Give back, exactly and with nothing added, the lines that run from the one containing "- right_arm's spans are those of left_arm" to the final line below.

(Supplied information)

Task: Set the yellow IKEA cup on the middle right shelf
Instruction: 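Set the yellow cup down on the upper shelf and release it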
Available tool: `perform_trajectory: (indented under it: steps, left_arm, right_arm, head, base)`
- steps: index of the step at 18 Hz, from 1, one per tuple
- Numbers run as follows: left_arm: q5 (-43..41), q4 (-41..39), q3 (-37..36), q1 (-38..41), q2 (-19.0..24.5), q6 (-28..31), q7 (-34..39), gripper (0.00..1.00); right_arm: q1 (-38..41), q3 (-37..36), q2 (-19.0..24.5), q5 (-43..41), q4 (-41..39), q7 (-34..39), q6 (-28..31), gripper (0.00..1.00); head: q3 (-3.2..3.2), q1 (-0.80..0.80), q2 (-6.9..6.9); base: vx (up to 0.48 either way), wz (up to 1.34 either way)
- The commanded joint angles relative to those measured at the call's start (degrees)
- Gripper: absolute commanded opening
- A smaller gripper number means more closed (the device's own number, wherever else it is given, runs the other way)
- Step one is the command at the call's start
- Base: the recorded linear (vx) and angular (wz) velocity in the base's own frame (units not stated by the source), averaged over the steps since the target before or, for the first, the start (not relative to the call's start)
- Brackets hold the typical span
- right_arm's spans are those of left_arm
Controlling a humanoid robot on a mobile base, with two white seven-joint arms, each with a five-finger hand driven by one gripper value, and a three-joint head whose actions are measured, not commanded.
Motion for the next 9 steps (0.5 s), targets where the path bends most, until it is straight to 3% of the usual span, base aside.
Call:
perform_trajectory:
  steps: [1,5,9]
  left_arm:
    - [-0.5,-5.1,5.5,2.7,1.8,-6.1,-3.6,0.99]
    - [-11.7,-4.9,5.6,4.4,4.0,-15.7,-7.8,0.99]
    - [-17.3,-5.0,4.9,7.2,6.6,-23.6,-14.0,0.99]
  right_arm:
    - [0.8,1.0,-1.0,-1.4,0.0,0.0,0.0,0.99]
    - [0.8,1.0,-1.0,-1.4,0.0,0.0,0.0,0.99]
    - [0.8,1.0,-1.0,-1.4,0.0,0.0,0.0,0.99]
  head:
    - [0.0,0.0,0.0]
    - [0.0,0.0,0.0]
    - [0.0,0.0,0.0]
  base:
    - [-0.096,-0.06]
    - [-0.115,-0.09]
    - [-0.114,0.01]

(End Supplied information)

§ Solved problem
- right_arm's spans are those of left_arm
Controlling a humanoid robot on a mobile base, with two white seven-joint arms, each with a five-finger hand driven by one gripper value, and a three-joint head whose actions are measured, not commanded.
Motion for the next 9 steps (0.5 s), targets where the path bends most, until it is straight to 3% of the usual span, base aside.
Call:
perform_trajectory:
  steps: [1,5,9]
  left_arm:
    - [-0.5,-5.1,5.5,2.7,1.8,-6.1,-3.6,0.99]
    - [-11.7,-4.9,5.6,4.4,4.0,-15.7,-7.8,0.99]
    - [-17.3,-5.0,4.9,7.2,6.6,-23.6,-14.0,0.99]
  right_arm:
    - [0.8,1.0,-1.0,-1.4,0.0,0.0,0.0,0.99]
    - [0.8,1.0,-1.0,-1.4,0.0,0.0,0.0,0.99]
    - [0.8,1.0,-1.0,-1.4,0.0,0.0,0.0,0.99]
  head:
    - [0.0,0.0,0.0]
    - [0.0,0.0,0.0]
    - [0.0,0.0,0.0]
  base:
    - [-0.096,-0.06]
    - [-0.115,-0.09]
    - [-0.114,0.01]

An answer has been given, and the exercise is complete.